In conclusion, we propose a non–cell-autonomous regulation of the secreted glycoprotein LGALS3BP in IN progenitor fate decision and dorsoventral patterning during brain development. Using ventral cerebral organoids and dvCAs, we showed that a mutation in the ECM component LGALS3BP, identified in an individual with neurodevelopmental disorders, alters cell fate specification of ventral progenitors and that these mechanisms might be regulated by EVs.

MATERIALS AND METHODS

iPSC culture

iPSCs reprogrammed from NuFF3-RQ human newborn foreskin feeder fibroblasts (GSC-3404, GlobalStem) (77) were cultured on Matrigel (Corning)–coated plates (Thermo Fisher Scientific, Waltham, MA, USA) in mTesR1 basic medium supplemented with 1× mTesR1 supplement (STEMCELL Technologies, Vancouver, Canada) at 37°C, 5% CO₂, and ambient oxygen level. Passaging was done using Accutase (STEMCELL Technologies) treatment.

CRISPR genome editing for generation of mutant iPSC lines

For CRISPR genome editing for the generation of mutant iPSCs, one control iPSC line was used to generate an isogenic control and mutant lines as described by Kyrousi et al. (20).

Generation of labeled iPSC line

The GFP- and RFP-labeled iPSC lines were generated using the piggyBac (PB) transposase (1 μg) and PB-GFP (1 μg) (78) and PB-RFP (1 μg) nucleofection (79). Dissociated iPSCs were transfected with the Amaxa Nucleofector 2b (program B-016). GFP and RFP colonies were picked and cultured on Matrigel (Corning/VWR International, 354234)–coated plates in mTeSR1 basic medium (STEMCELL Technologies, 85850) supplemented with 1× mTeSR1 supplement (STEMCELL Technologies, 85850) at 37°C and 5% CO₂.

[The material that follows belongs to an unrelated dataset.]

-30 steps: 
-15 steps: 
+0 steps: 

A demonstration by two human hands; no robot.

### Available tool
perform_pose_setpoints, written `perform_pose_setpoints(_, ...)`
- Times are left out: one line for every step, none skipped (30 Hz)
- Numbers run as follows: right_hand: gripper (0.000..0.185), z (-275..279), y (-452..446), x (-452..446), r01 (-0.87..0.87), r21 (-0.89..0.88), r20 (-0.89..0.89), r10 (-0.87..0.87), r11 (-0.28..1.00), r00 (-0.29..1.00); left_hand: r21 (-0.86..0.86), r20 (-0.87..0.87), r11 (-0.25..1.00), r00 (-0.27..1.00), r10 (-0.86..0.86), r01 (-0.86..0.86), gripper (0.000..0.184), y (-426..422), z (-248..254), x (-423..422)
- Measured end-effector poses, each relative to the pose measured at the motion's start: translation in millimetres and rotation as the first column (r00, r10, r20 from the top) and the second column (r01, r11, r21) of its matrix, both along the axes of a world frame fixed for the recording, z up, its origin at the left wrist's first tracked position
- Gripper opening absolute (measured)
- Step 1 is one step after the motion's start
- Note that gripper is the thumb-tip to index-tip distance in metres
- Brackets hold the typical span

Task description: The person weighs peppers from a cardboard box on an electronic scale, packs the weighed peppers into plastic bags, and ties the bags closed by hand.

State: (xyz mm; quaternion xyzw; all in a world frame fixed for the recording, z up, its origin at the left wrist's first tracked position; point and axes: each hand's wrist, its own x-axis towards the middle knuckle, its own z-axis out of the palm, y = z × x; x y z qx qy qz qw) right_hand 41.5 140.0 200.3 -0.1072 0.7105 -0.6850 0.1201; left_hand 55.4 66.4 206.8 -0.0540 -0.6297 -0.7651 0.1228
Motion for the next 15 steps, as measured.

Generation of dvCAs and vCOs

dvCAs and vCOs were generated according to Bagley et al. (80). Embryoid bodies (EBs) were guided to generate ventral and dorsal identities. iPSCs from isogenic control and mutant lines were dissociating into single cells using Accutase (Sigma-Aldrich, A6964), and approximately 9000 cells were transferred to one well of an ultralow-attachment 96-well plate (Corning). Five days later, during the neuronal induction, to induce brain regional patterning, EBs were treated individually with Smoothened Agonist (SAG) (1:10,000) (Millipore, 566660) and IWP-2 (1:2000) (Sigma-Aldrich, I0536) for ventral identity and with cyclopamine A (1:500) (Calbiochem, 239803) for dorsal identity. After 7 days, one ventral EB and one dorsal EB were embedded together into the same Matrigel (Corning/VWR International, 354234) droplet to form a fused organoid. The ventrally patterned EBs were embedded separately, each in one drop of Matrigel. After this point, the generation of vCOs followed methods according to Lancaster and Knoblich (81).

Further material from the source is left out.